MATERIALS AND METHODS

Experimental Approach

Experiment 1 was aimed at understanding how differences in coral light scattering affect variable Chl fluorescence measurements in identical algal populations, i.e. the same algal culture at identical cell densities. Thick-tissued faviid corals often have light-scattering GFP granules on top of the light-absorbing algal layer, which is also subject to light scattering from the coral skeleton (Lyndby et al., 2016; Wangpraseurt et al., 2017b).

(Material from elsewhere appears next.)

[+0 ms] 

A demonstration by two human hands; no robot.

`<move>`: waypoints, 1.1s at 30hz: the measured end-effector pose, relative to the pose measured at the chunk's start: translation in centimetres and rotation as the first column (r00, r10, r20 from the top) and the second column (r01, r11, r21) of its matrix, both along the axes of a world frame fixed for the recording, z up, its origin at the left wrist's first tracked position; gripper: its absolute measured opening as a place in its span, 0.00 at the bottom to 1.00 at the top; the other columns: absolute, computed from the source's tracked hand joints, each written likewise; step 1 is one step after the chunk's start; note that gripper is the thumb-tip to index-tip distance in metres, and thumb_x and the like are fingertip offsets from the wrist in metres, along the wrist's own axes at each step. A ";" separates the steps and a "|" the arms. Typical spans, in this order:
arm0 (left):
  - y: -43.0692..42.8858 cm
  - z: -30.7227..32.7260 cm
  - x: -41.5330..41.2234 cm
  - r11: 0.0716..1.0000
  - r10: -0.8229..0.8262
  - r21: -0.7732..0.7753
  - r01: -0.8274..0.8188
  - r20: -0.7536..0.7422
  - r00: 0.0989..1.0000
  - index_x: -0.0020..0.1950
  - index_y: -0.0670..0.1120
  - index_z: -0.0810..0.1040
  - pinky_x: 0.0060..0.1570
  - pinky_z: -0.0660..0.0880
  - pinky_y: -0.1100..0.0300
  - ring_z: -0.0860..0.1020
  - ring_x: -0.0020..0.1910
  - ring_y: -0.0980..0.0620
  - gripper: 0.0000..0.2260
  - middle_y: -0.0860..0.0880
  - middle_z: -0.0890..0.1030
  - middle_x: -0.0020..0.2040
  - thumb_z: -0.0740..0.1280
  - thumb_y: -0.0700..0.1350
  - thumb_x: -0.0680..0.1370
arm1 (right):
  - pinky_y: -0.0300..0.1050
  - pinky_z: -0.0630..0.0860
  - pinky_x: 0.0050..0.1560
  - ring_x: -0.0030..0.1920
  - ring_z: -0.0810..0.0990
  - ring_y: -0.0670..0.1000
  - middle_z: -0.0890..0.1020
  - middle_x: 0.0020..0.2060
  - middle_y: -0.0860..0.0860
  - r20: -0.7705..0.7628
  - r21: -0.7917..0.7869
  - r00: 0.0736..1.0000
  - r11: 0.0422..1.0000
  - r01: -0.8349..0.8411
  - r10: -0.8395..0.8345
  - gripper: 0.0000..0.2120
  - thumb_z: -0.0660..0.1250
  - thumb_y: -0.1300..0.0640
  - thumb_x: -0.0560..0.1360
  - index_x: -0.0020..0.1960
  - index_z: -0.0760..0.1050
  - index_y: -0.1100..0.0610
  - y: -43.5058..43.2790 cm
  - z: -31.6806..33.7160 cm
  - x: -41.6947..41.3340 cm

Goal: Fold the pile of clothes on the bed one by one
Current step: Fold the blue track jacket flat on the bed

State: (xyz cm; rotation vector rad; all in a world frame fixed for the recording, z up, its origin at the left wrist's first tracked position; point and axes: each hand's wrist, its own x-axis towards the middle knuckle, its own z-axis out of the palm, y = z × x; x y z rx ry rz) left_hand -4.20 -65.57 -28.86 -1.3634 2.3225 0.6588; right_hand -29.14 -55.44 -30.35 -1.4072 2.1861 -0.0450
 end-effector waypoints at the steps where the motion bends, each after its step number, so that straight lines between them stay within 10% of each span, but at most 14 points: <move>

The “GFP” hydrogel consisted of a three-layer system with a thin (750 μm) light-scattering upper layer (mimicking GFP scattering), a light-absorbing layer (algae), and a thick light-scattering base layer (skeleton; Fig. 1; Table 1). However, not all corals follow this tissue arrangement, and other corals do not have light-scattering GFP granules. In thin-tissued corals, light scattering can be dominated by the backscattering properties of the skeleton (Enriquez et al., 2005). To mimic this optical configuration, the “skeleton hydrogel” was prepared to be identical to the GFP hydrogel but without the top GFP layer. In the “transparent” hydrogel, the light-scattering skeleton layer was replaced with a 1% agarose gel layer (see schematics in Fig. 1).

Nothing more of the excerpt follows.